Elizabeth Teisberg, PhD
Professor, Dartmouth School of Medicine & Harvard Institute for Strategy & Competitiveness
Elizabeth Teisberg is a professor at Dartmouth and senior institute associate at Harvard's Institute for Strategy and Competitiveness. Her work centers largely on value creation and its integral role in improving service delivery.
With her deep background in strategy and innovation, Dr. Teisberg collaborates closely with renowned authority on competitive strategy Michael Porter. Together they have co-authored five publications—including "Redefining Health Care: Creating Value-Based Competition on Results" (Harvard Business Review Press, 2006), which has generated strong international interest in innovation that restructures healthcare delivery to improve results for patients, increase clinicians' professional satisfaction, and reduce costs.

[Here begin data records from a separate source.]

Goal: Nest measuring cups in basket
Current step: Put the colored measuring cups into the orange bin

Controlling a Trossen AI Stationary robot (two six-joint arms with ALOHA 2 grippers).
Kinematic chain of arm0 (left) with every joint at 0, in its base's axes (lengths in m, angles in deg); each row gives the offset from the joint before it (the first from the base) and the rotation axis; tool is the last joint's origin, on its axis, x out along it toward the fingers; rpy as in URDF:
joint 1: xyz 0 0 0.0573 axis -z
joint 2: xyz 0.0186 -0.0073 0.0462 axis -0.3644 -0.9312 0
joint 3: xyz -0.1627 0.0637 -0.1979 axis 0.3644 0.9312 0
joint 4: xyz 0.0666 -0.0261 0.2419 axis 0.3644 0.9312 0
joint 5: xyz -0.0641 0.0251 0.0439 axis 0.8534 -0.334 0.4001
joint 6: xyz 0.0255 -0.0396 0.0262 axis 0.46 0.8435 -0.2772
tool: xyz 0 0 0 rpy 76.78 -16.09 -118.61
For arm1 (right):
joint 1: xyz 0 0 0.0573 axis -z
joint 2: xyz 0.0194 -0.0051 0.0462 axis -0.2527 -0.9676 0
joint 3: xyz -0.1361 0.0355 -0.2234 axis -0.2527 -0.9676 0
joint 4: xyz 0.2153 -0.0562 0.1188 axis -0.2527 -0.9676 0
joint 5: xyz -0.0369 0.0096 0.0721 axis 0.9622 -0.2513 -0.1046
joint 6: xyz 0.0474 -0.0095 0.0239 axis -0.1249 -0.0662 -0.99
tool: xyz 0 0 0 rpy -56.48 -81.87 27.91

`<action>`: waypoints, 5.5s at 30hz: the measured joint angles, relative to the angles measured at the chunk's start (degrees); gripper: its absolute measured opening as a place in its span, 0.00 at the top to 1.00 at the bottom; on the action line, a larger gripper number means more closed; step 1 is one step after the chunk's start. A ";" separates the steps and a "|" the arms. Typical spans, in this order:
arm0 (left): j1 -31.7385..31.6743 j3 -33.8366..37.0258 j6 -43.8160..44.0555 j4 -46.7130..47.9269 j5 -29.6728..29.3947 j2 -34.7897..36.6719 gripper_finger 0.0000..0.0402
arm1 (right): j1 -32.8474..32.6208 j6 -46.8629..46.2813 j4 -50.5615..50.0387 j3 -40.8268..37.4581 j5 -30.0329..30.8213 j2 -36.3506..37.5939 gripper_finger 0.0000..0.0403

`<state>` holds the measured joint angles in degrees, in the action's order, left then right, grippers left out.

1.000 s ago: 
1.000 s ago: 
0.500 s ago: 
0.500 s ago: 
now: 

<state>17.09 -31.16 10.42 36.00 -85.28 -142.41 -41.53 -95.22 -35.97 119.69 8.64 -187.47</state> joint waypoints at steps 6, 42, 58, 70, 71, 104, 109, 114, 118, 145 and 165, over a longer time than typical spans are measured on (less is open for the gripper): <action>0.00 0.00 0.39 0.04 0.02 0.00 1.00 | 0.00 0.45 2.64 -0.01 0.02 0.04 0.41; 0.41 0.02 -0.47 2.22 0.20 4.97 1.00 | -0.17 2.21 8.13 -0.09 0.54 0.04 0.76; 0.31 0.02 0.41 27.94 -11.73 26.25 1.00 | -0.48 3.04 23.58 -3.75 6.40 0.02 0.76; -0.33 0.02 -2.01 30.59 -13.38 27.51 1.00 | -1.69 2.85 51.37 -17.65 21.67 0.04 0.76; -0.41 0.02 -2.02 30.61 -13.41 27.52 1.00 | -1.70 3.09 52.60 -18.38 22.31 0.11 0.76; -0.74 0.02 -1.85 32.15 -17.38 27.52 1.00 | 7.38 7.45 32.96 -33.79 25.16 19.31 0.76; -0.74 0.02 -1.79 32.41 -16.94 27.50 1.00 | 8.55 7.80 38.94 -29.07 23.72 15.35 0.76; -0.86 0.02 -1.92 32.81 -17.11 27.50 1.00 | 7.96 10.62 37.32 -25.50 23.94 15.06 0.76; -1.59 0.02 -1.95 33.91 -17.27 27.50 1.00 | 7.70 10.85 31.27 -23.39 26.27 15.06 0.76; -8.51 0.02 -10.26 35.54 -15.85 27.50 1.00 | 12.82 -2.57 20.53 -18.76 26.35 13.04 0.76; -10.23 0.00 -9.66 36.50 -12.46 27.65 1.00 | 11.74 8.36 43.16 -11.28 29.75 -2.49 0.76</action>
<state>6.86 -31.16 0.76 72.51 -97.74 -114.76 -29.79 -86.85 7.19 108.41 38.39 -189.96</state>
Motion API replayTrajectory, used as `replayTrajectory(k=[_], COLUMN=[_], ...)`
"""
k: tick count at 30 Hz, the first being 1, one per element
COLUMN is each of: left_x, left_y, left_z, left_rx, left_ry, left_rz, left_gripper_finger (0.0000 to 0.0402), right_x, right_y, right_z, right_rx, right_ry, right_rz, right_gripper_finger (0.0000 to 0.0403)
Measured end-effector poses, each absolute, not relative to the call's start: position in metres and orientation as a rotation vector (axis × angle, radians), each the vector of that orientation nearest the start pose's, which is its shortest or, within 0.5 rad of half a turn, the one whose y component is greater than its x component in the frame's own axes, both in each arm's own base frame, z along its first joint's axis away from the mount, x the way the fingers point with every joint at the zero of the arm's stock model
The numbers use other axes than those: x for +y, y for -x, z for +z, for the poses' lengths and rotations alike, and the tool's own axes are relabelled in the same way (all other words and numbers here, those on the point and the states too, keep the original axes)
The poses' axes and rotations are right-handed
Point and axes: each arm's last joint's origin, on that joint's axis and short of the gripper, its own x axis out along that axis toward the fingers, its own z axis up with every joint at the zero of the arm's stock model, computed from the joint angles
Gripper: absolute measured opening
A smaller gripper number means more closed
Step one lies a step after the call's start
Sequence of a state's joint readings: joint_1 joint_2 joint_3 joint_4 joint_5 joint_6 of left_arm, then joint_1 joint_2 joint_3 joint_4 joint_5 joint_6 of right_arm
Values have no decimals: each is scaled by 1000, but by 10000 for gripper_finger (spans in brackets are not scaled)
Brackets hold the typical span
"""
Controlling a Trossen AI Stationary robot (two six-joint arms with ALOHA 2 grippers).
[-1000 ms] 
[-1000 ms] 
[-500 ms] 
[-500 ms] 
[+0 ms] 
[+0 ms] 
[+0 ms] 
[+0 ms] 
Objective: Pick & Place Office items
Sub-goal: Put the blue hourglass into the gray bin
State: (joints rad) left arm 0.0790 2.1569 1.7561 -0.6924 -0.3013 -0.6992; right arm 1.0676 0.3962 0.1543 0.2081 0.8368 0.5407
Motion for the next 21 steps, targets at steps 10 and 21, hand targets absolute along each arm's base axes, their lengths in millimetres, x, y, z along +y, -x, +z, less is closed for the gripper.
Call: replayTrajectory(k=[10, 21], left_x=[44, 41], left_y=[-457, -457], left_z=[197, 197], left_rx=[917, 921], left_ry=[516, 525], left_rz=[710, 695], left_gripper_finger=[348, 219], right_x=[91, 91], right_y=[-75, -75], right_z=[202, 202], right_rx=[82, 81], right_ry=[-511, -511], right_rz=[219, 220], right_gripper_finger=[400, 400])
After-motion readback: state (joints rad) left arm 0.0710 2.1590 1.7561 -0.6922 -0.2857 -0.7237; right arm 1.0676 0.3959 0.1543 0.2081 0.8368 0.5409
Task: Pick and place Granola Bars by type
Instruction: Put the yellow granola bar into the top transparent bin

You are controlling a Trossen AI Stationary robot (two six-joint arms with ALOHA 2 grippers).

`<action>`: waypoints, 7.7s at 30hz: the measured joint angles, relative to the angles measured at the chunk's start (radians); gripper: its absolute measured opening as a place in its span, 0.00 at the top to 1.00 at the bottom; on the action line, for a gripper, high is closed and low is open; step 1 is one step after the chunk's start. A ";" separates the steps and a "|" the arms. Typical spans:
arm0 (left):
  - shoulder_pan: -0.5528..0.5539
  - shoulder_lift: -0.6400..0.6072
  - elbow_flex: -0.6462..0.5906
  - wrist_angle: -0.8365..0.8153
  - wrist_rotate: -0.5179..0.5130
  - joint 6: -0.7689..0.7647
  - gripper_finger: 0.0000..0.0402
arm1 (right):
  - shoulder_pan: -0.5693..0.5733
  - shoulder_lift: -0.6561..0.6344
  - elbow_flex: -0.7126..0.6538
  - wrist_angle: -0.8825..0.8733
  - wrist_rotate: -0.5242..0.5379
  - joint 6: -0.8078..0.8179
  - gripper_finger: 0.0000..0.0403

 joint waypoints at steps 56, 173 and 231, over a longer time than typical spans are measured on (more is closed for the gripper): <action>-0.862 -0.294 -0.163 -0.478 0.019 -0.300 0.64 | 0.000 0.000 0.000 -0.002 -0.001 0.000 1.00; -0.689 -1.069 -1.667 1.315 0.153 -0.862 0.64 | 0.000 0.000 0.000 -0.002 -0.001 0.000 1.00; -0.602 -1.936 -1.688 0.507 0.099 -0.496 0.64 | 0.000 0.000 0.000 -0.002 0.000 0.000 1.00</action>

Dr. Teisberg received the Wachovia Award research excellence in 2006 and was honored by the University of Virginia in 2004 with its Frederick S. Morton Leadership Award.
Dr. Teisberg is professor of Community and Family Medicine at Dartmouth's Geisel School of Medicine and at the Dartmouth Center for Heath Care Delivery Science. She was formerly professor at the Darden School of Business at the University of Virginia and at the Harvard Business School. She earned a MS and a PhD in engineering-economic systems from the Stanford University School of Engineering. She also holds a M Eng in systems science from the University of Virginia.
Paul Farmer, MD, PhD
Global Humanitarian and Chair, Department of Global Health & Social Medicine, Harvard Medical School
Medical anthropologist and physician Paul Farmer has dedicated his life to improving healthcare for the world's poorest people. He is a founding director of Partners In Health (PIH), an international non-profit organization that since 1987 has provided direct healthcare services and undertaken research and advocacy activities on behalf of those who are sick and living in poverty.
Dr. Farmer holds an MD and PhD from Harvard University, where he is the Kolokotrones University professor and the chair of the Department of Global Health and Social Medicine at Harvard Medical School; he is also chief of the Division of Global Health Equity at Brigham and Women's Hospital, Boston. In addition, Dr. Farmer is the United Nations special adviser to the secretary-general on Community-Based Medicine and Lessons from Haiti.
Dr. Farmer has written extensively on health, human rights, and the consequences of social inequality. His most recent book is Reimaging Global Health: An Introduction.
He is the recipient of numerous honors, including the Margaret Mead Award from the American Anthropological Association, the Outstanding International Physician (Nathan Davis) Award from the American Medical Association, a John D. and Catherine T. MacArthur Foundation Fellowship, and, with his PIH colleagues, the Hilton Humanitarian Prize. He is a member of the Institute of Medicine of the National Academy of Sciences and of the American Academy of Arts and Sciences.
Maulik Joshi, Dr. P.H
President of the Health Research and Education Trust (HRET)
Sr. VP for Research at the American Hospital Association (AHA)
With a doctorate in Public Health (DrPH) and a master's in Health Services Administration, Dr. Joshi is president of the HRET, which is an independent not-for-profit affiliate of AHA that produces research topics of critical interest to hospitals and health systems. Previously, Dr. Joshi was president and CEO of the Network for Regional Healthcare Improvement.